Unfortunately, the rate of sequence acquisition is outpacing our ability to compute on these data. Further, traditional dynamic programming algorithms are too slow to meet the needs of biologists, who wish to compare millions of sequences daily. While heuristic algorithms improve upon the performance of these dated applications, they still cannot keep up with the steadily expanding search space.

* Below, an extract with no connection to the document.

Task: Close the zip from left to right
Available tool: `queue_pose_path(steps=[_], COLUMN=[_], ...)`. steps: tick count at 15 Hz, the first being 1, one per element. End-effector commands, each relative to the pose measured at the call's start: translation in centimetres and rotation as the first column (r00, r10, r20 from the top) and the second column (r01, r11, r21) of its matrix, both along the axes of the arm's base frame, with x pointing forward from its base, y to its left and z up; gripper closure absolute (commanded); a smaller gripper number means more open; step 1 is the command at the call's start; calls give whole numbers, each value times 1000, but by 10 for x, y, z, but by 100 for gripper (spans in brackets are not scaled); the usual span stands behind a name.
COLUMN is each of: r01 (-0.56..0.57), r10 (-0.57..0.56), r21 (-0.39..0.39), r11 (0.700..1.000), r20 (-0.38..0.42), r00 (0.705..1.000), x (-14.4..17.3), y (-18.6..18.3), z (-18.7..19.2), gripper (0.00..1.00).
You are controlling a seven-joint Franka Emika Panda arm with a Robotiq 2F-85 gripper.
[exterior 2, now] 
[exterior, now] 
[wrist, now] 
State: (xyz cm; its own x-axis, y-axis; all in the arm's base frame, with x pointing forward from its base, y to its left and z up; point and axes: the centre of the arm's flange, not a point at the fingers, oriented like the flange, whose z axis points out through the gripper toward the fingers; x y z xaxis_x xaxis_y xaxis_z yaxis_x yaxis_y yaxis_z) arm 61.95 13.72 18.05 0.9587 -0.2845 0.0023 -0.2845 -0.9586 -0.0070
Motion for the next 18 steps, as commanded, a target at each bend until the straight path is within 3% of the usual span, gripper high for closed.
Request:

Parallel sequence search implementations were developed to address this issue. By partitioning databases into work units for distributed computation, applications like mpiBLAST are able to achieve super-linear speedup over their sequential counterparts. However, such implementations are limited to clusters and require significant effort to work in a grid environment. Further, their parallelization strategies are typically specific to the target sequence search, so future applications require a reimplementation if they wish to run in parallel.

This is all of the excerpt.